RAW DATA section start

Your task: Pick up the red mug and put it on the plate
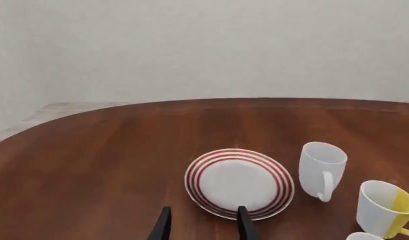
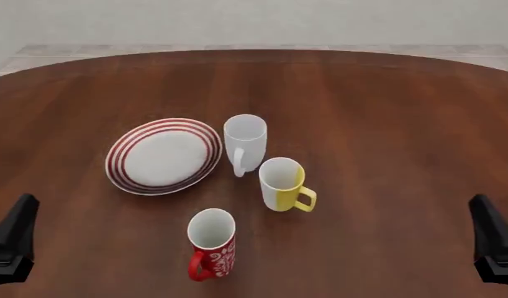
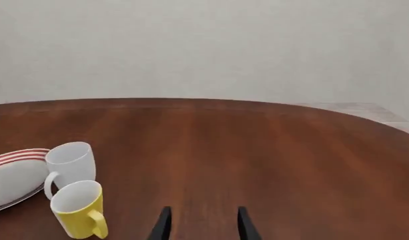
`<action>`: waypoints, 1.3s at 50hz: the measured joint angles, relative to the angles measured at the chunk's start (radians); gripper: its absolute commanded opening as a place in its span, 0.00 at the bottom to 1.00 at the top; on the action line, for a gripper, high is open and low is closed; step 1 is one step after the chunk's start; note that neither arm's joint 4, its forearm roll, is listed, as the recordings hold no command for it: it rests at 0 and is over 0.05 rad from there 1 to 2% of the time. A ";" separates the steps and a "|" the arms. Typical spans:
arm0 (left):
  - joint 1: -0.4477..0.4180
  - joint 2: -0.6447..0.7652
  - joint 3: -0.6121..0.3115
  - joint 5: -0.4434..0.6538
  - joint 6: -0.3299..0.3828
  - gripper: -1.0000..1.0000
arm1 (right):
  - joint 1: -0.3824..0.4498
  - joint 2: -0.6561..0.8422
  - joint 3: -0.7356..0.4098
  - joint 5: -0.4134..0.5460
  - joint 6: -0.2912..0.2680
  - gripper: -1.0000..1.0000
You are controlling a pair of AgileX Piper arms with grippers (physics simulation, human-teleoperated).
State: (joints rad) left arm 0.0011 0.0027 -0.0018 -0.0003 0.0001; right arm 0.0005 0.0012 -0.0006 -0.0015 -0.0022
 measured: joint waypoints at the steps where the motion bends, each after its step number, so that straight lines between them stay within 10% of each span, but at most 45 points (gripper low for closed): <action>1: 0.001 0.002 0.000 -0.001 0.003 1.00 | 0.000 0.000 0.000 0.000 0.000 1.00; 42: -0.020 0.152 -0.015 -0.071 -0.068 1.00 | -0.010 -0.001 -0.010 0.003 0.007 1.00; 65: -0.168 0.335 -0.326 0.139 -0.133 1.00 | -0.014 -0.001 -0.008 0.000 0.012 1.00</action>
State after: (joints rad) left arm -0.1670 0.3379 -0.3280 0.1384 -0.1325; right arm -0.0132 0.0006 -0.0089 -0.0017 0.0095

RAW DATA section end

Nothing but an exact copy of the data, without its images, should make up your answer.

[RESULT]:
Your task: Pick up the red mug and put it on the plate
`<action>`: waypoints, 1.3s at 50hz: the measured joint angles, relative to the angles measured at the chunk's start (radians); gripper: its absolute commanded opening as a place in its span, 0.00 at the bottom to 1.00 at the top; on the action line, for a gripper, high is open and low is closed; step 1 is one step after the chunk's start; note that neither arm's joint 4, its forearm roll, is listed, as the recordings hold no command for it: it rests at 0 and is over 0.05 rad from there 1 to 2% of the time. A ";" separates the steps and a "|" the arms. Typical spans:
arm0 (left):
  - joint 1: -0.4477..0.4180
  - joint 2: -0.6447..0.7652
  - joint 3: -0.6121..0.3115
  - joint 5: -0.4434..0.6538
  - joint 6: -0.3299..0.3828
  - gripper: -1.0000..1.0000
arm1 (right):
  - joint 1: -0.3824..0.4498
  - joint 2: -0.6561..0.8422
  - joint 3: -0.7356..0.4098
  - joint 5: -0.4134..0.5460
  - joint 6: -0.2912..0.2680
  - gripper: -1.0000..1.0000
You are controlling a pair of AgileX Piper arms with grippers (physics simulation, human-teleoperated).
State: (joints rad) left arm 0.0011 0.0027 -0.0018 -0.0003 0.0001; right arm 0.0005 0.0012 -0.0006 -0.0015 -0.0022
 measured: joint waypoints at the steps where the motion bends, each after its step number, so that straight lines between them stay within 10% of each span, but at most 45 points (gripper low for closed): <action>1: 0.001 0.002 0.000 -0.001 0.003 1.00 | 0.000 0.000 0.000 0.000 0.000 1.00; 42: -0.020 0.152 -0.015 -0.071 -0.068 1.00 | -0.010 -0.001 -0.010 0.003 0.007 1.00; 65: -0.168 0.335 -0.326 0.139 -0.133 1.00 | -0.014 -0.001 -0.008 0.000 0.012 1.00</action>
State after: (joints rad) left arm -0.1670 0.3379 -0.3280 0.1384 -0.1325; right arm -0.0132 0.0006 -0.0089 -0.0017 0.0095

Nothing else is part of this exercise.